Aim of the task: Below are some lines of data. Return all of them as they are.

Given data:

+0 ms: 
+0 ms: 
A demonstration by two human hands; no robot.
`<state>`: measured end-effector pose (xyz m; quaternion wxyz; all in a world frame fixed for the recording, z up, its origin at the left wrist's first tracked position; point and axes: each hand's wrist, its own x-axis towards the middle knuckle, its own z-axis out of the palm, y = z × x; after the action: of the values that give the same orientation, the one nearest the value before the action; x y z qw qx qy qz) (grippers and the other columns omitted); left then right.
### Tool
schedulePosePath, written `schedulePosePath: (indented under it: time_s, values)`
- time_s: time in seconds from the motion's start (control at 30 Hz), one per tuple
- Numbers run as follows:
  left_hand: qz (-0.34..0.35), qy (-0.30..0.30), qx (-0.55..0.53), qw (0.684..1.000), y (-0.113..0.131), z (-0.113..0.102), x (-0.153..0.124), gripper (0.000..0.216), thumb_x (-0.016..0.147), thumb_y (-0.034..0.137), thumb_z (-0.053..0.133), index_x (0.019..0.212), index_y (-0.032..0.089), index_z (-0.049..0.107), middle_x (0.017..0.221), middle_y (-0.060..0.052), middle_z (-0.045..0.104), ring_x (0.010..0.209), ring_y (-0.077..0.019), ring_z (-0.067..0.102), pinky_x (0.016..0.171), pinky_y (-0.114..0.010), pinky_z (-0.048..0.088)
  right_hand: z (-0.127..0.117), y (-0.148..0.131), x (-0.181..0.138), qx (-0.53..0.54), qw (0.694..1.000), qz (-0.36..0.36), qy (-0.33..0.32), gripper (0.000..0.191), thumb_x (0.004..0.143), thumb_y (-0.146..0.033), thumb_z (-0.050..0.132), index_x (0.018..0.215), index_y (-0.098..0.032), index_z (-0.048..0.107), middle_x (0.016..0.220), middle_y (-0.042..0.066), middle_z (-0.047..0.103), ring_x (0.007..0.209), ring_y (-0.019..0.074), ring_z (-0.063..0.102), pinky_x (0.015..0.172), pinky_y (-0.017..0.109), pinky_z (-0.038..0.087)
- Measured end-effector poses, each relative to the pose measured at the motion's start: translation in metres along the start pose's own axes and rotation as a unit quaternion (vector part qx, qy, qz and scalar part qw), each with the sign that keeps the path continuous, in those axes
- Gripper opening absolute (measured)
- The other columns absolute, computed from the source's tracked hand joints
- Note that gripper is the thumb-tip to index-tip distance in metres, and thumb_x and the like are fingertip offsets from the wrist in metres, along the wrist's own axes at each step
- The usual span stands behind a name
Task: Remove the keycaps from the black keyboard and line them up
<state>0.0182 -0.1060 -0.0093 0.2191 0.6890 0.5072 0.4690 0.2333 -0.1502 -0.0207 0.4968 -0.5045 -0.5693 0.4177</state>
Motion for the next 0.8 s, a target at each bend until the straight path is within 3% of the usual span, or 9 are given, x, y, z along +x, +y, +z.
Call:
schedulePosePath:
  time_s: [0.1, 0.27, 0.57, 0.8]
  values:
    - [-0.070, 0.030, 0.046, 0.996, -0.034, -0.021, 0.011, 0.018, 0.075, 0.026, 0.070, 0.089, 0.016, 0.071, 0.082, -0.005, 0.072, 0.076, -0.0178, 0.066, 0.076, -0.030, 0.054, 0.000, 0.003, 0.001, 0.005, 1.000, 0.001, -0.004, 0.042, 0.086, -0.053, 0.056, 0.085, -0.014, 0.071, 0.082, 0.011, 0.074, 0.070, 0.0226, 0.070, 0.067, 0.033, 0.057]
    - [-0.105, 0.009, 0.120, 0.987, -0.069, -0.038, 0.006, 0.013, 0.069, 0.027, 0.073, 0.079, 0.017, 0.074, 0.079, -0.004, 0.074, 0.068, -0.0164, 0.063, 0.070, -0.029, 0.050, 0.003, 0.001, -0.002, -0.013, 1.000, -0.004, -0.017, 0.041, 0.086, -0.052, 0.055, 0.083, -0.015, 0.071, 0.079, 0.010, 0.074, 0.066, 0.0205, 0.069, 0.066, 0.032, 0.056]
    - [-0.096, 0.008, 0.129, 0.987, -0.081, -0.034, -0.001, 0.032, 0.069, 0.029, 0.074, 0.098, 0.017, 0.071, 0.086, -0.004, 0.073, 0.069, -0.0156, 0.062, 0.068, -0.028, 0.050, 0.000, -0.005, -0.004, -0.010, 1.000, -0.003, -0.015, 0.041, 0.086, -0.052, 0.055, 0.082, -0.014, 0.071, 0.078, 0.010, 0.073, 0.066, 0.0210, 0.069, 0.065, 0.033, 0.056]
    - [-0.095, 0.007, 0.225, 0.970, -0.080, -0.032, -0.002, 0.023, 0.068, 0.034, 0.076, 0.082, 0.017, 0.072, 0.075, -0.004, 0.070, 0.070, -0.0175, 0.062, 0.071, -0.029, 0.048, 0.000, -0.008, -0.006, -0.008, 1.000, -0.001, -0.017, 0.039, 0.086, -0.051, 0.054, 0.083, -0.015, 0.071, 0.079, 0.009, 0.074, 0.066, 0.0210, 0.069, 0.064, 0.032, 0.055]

Response to the task:
+0 ms: 
+0 ms: 
A demonstration by two human hands; no robot.
`<state>`: measured end-effector pose (xyz m; quaternion wxyz; all in a world frame fixed for the recording, z up, its origin at the left wrist's first tracked position; point and axes: each hand's wrist, its own x-axis towards the middle knuckle, its own z-axis out of the palm, y = z × x; after the action: of the values that give the same orientation, the one nearest the value before the action; x y z qw qx qy qz) (grippers and the other columns omitted); left then right.
### Tool
schedulePosePath, written `schedulePosePath: (indented under it: time_s, values)`
- time_s: time in seconds from the motion's start (control at 30 Hz), one per tuple
- Numbers run as follows:
  left_hand: qz (-0.34..0.35), qy (-0.30..0.30), qx (-0.55..0.53), qw (0.684..1.000), y (-0.113..0.131), z (-0.113..0.102), x (-0.153..0.124), gripper (0.000..0.216), thumb_x (-0.016..0.147), thumb_y (-0.034..0.137), thumb_z (-0.053..0.133), index_x (0.019..0.212), index_y (-0.032..0.089), index_z (-0.049..0.107), middle_x (0.017..0.221), middle_y (-0.060..0.052), middle_z (-0.045..0.104), ring_x (0.010..0.209), ring_y (-0.077..0.019), ring_z (-0.067..0.102), pinky_x (0.016..0.171), pinky_y (-0.114..0.010), pinky_z (-0.048..0.088)
  right_hand: z (-0.127..0.117), y (-0.148..0.131), x (-0.181..0.138), qx (-0.53..0.54), qw (0.694..1.000), qz (-0.36..0.36), qy (-0.33..0.32), gripper (0.000..0.191), thumb_x (0.004..0.143), thumb_y (-0.146..0.033), thumb_z (-0.050..0.132), index_x (0.018..0.215), index_y (-0.098..0.032), index_z (-0.048..0.107), middle_x (0.016..0.220), middle_y (-0.042..0.066), middle_z (-0.047..0.103), ring_x (0.007..0.209), ring_y (-0.019..0.074), ring_z (-0.063..0.102), pinky_x (0.015..0.172), pinky_y (-0.017..0.109), pinky_z (-0.038..0.087)
- Measured end-effector poses, each relative to the pose measured at the motion's start: translation in metres along the start pose's own axes and rotation as a unit quaternion (vector part qx, qy, qz and scalar part qw), each with the sign that keeps the path continuous, in those axes
- Gripper opening absolute (measured)
- The other columns absolute, computed from the source's tracked hand joints
- Note that gripper is the thumb-tip to index-tip distance in metres, and thumb_x and the like are fingertip offsets from the wrist in metres, along the wrist's own axes at each step
- The usual span stands behind a name
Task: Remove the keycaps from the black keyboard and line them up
<state>0.0182 -0.1060 -0.0093 0.2191 0.6890 0.5072 0.4690 0.2333 -0.1502 -0.0207 0.4968 -0.5045 -0.5693 0.4177</state>
Motion for the next 0.8 s, a target at each bend until the straight path is within 3% of the usual span, or 9 are given, x, y, z along +x, +y, +z.
Call:
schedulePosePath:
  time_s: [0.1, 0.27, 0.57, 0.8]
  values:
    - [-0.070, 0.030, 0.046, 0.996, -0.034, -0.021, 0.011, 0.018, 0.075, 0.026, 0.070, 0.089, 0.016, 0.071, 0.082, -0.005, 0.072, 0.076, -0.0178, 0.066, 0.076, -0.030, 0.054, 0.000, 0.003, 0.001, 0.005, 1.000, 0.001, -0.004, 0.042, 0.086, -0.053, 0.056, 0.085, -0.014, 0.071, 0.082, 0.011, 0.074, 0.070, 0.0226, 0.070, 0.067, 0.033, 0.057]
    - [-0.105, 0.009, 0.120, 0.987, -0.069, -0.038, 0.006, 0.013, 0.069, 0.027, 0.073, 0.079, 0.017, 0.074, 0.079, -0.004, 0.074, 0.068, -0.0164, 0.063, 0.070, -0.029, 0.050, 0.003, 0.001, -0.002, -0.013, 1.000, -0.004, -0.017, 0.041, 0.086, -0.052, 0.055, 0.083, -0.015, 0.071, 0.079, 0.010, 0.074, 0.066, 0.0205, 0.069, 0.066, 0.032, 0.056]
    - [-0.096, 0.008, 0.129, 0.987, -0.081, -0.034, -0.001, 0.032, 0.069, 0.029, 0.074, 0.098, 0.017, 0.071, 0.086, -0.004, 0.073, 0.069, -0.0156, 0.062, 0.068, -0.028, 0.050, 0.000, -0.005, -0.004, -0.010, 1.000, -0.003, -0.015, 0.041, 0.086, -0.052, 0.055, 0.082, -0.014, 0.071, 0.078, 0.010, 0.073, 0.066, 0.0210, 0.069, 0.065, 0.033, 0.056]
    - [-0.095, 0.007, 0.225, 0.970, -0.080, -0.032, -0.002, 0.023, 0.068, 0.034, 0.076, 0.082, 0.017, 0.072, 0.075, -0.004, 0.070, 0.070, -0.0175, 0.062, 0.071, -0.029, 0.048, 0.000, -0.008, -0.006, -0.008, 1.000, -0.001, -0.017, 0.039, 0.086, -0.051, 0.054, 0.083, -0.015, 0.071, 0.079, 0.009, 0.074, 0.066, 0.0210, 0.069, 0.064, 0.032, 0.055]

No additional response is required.